Your assignment: Your job is to return every line in the data holding the string "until".

══════

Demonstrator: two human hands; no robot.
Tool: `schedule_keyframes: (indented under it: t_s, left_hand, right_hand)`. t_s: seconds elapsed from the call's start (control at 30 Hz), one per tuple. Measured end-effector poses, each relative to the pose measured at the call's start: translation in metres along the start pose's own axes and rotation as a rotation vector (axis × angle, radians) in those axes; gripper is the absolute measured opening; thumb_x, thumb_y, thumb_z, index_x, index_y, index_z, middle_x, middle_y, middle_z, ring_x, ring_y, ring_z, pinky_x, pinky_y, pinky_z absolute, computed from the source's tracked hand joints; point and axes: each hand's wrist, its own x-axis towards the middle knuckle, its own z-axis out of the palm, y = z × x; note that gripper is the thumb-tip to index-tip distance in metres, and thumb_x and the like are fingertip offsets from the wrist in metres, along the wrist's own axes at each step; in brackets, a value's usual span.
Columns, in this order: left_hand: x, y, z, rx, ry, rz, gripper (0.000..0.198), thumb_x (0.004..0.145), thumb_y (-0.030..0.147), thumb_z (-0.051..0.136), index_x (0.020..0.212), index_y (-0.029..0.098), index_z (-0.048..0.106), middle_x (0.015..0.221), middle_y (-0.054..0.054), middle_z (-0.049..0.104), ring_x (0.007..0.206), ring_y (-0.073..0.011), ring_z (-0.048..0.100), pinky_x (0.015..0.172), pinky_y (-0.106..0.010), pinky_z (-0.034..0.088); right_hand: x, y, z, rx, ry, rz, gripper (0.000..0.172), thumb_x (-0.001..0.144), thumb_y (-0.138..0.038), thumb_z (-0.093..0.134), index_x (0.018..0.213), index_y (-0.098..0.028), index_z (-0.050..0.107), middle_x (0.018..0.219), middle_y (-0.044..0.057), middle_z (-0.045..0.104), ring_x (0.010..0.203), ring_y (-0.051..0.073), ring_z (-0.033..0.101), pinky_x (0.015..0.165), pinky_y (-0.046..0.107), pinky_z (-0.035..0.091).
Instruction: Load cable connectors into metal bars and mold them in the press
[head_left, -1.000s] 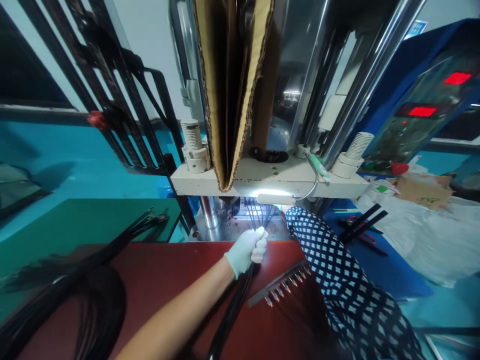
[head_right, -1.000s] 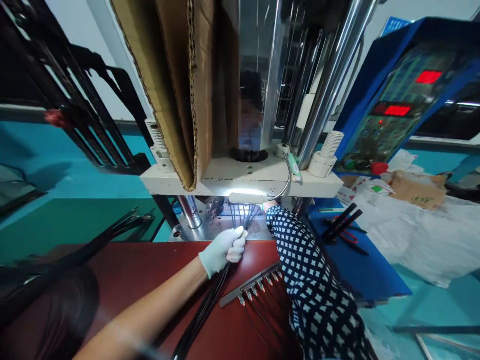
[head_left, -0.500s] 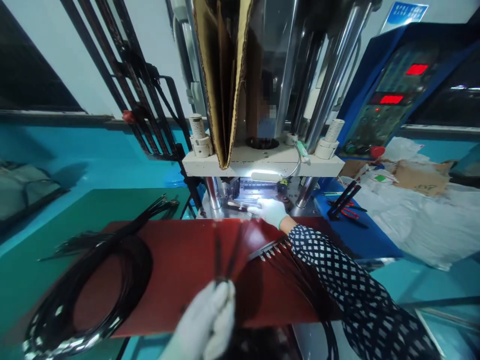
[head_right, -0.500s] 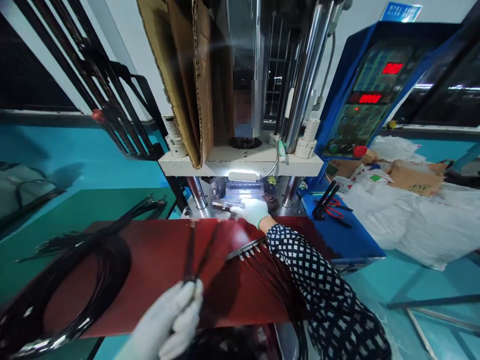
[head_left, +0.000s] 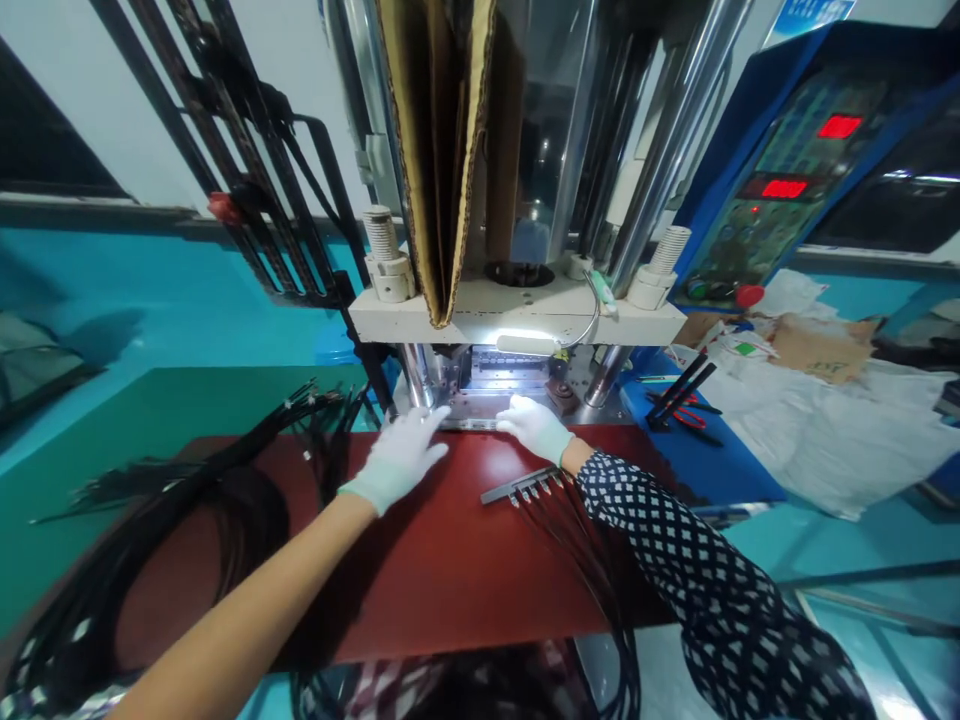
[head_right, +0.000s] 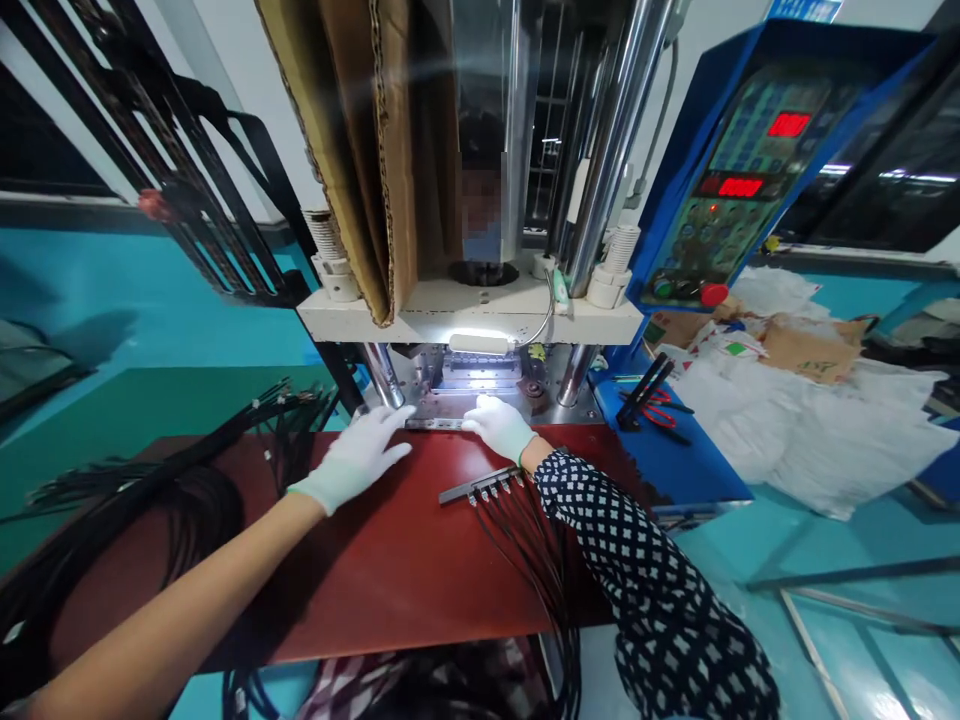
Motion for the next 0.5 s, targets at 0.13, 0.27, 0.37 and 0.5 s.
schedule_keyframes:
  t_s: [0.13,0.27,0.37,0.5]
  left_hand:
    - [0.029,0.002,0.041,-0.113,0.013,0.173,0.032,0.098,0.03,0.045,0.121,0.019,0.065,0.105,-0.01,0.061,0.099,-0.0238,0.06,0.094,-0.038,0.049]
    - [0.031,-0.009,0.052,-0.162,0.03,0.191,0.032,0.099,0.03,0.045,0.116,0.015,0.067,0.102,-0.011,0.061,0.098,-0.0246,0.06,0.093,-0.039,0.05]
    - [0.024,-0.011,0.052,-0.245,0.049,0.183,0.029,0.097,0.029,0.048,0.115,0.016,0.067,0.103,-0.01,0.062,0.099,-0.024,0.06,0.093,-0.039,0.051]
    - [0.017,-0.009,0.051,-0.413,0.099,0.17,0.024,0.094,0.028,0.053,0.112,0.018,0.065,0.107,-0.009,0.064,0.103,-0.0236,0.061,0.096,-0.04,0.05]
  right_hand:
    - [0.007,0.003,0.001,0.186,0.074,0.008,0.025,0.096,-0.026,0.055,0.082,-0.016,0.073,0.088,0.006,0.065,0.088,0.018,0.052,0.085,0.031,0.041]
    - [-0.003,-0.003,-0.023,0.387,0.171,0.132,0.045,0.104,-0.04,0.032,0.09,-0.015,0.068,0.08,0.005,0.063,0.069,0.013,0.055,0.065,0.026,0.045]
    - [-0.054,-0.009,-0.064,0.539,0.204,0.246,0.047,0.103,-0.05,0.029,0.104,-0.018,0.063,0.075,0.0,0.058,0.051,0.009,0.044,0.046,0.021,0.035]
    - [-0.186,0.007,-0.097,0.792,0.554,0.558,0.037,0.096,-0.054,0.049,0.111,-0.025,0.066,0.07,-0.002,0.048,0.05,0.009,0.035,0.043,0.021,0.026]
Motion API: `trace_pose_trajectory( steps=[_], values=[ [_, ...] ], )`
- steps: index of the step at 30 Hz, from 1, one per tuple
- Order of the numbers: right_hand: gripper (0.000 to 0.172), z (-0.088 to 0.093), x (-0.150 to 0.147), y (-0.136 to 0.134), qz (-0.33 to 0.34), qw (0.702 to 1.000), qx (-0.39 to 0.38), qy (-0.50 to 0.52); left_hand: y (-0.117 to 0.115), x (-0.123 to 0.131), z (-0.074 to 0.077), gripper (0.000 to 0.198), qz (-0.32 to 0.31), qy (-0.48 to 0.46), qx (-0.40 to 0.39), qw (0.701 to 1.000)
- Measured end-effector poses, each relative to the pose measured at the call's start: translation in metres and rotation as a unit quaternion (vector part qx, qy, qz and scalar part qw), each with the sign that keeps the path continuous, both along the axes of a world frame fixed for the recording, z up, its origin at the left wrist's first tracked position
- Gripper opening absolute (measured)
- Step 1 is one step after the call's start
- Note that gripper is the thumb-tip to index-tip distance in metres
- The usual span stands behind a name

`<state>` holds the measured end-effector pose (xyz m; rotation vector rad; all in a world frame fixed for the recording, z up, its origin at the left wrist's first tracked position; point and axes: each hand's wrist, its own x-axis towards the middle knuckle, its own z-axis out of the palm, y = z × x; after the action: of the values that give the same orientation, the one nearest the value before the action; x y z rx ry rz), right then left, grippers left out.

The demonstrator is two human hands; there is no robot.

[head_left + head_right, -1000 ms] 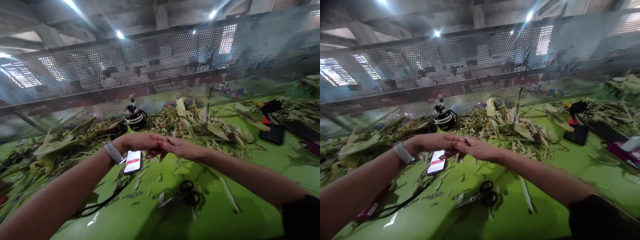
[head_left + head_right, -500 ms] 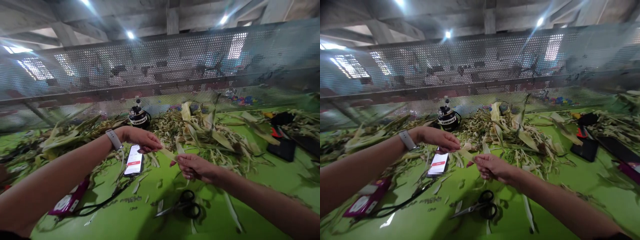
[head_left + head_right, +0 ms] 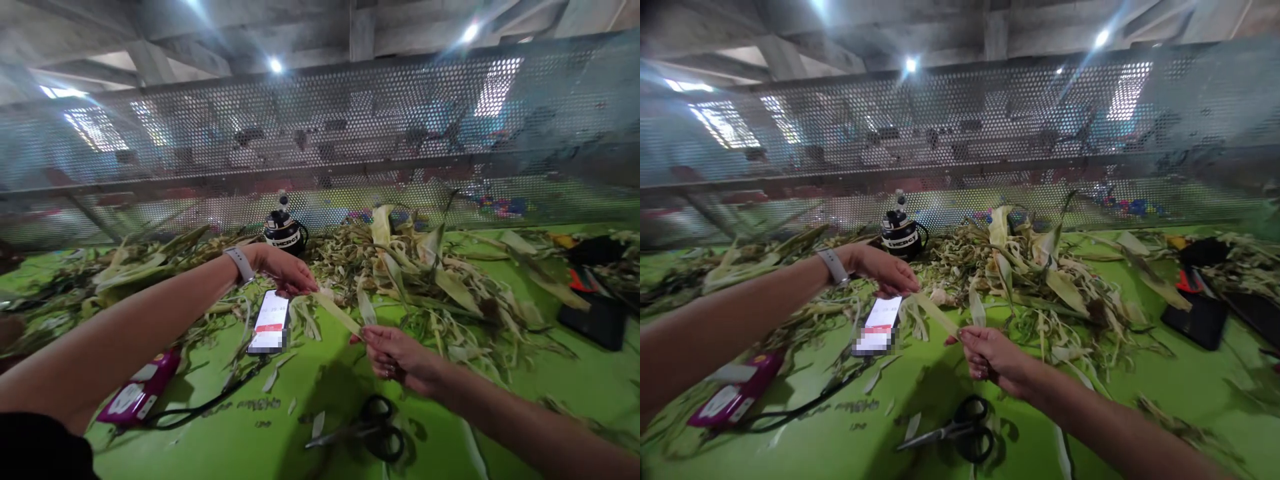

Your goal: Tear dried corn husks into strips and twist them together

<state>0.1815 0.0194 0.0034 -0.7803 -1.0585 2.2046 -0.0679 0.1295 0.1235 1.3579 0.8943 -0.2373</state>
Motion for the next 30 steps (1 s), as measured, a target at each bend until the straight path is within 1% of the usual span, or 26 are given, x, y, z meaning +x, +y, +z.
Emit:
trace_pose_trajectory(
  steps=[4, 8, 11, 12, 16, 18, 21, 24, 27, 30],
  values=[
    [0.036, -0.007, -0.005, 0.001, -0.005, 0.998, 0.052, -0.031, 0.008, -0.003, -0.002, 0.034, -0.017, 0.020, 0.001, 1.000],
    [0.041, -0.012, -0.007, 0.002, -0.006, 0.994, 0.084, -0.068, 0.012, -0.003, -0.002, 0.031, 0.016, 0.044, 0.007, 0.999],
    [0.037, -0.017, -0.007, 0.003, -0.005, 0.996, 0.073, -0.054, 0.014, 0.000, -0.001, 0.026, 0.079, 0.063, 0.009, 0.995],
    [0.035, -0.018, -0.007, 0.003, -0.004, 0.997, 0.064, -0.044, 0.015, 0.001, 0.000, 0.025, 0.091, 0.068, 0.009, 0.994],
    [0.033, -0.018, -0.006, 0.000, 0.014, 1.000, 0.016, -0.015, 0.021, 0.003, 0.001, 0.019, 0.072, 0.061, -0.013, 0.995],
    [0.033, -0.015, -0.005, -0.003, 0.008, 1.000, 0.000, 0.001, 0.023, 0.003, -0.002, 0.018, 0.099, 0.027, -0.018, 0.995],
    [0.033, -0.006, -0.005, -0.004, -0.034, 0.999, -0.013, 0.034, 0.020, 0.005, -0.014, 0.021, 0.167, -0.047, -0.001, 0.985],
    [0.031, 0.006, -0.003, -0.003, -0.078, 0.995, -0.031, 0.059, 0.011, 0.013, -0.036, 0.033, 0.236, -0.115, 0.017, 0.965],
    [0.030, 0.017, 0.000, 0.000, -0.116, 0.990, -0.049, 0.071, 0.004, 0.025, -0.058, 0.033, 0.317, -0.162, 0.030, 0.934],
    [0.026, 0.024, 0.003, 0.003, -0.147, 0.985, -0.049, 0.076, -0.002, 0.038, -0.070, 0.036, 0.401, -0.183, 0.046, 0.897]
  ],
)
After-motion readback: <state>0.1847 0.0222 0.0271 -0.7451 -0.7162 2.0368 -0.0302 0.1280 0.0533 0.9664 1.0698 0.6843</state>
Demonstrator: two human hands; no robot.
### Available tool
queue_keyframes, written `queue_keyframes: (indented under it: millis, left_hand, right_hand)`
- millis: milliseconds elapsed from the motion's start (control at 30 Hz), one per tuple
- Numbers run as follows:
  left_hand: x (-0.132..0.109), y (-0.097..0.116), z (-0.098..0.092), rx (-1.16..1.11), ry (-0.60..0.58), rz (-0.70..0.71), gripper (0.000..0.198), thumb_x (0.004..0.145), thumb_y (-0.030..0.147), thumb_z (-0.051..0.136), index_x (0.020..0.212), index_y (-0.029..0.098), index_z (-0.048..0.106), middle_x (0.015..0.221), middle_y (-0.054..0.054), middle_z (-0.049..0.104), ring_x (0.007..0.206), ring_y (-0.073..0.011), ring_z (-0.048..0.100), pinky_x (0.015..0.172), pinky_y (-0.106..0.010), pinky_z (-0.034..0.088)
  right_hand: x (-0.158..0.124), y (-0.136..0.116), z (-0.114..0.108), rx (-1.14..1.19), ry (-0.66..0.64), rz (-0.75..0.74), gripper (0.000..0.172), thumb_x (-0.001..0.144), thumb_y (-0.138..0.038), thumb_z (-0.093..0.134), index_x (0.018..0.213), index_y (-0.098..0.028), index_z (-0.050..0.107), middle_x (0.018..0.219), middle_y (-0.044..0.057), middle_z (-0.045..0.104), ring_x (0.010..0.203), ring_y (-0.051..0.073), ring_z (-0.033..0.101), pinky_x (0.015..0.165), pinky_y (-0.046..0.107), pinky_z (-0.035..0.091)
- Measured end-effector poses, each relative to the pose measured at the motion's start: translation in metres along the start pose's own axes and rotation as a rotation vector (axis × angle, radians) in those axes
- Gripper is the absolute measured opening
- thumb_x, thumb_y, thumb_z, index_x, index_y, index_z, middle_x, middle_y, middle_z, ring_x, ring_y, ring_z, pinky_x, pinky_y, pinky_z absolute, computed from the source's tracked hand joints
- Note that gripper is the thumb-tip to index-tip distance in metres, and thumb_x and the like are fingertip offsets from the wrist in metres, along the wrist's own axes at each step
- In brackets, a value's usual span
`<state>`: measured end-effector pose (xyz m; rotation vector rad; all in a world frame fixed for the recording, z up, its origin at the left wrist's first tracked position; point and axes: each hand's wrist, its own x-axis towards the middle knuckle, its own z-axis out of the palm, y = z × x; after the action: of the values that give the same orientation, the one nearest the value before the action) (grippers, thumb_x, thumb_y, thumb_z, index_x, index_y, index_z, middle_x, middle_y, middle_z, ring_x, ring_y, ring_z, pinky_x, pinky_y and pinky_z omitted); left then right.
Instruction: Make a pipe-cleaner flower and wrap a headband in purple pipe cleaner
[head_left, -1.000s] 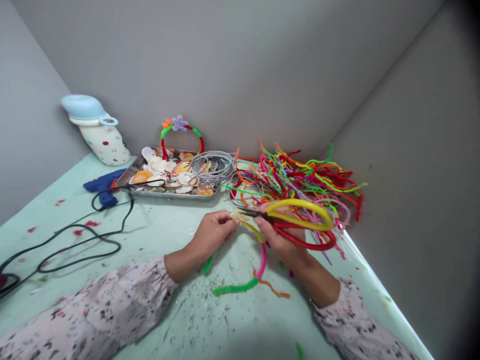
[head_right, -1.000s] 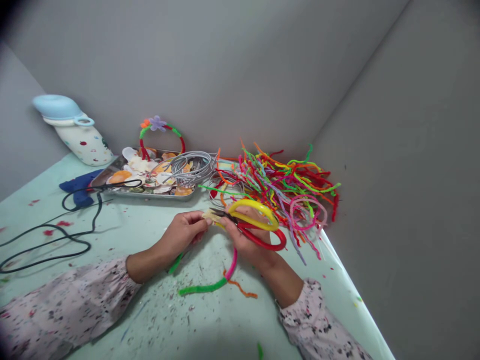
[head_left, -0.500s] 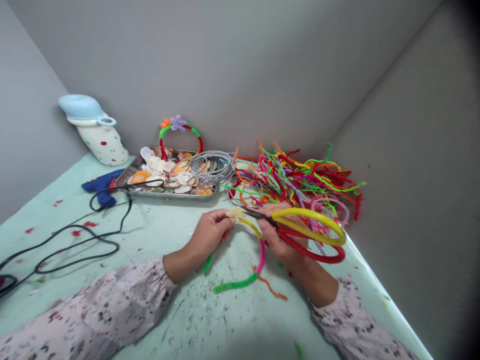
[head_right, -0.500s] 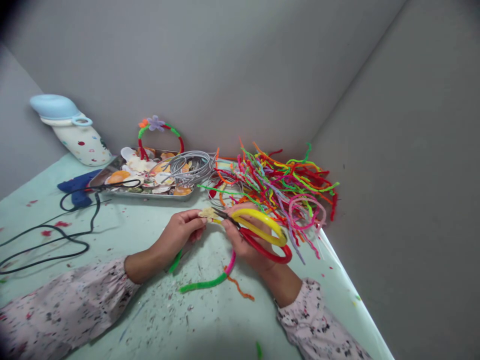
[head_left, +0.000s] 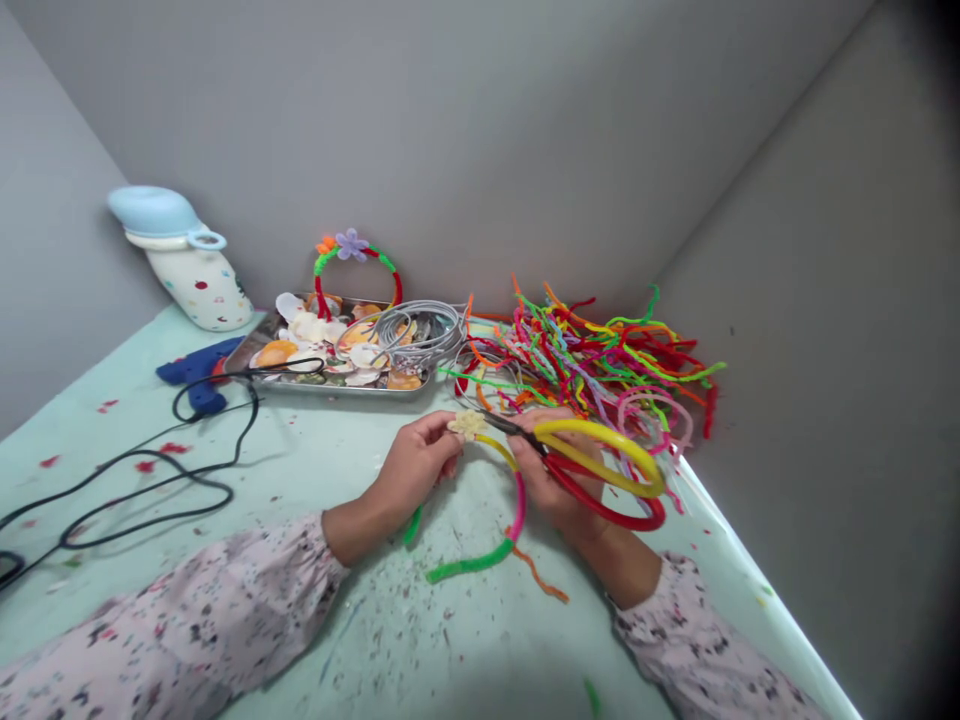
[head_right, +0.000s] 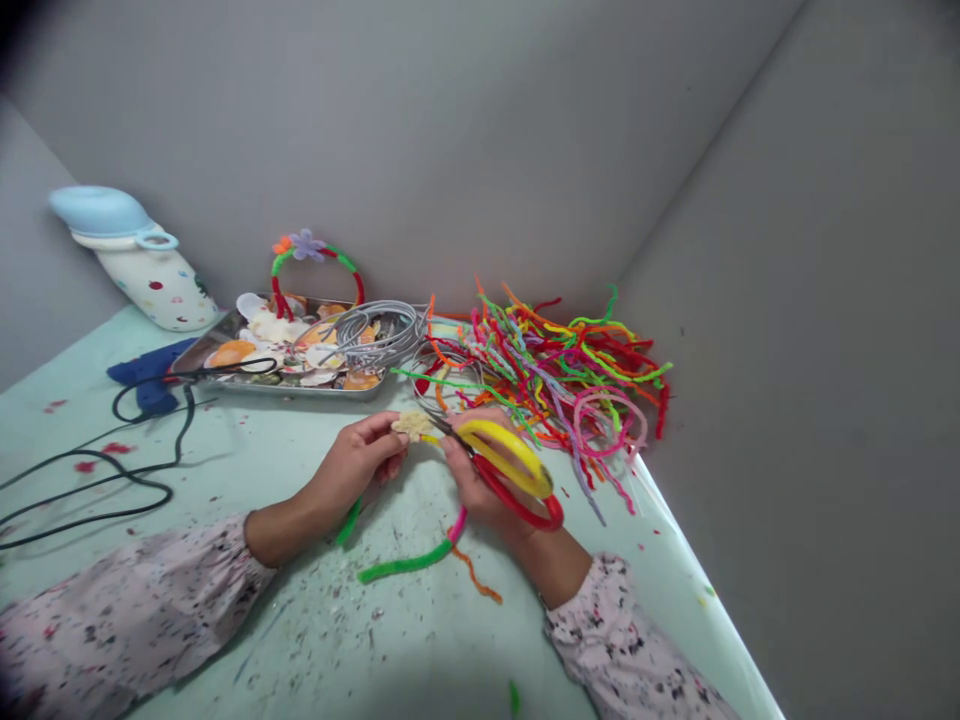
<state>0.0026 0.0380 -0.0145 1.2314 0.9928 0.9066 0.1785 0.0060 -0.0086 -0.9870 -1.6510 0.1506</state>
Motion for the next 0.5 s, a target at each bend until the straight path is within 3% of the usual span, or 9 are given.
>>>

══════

Completed exercise:
Motion for the next 30 steps (1 s), as measured, a target at each bend until the straight path is within 1% of the usual span, or 26 are given, x, y, z meaning +x, +y, +z.
Motion for the next 0.5 s, a target at each bend until the straight path is within 3% of the usual span, or 9 are given.

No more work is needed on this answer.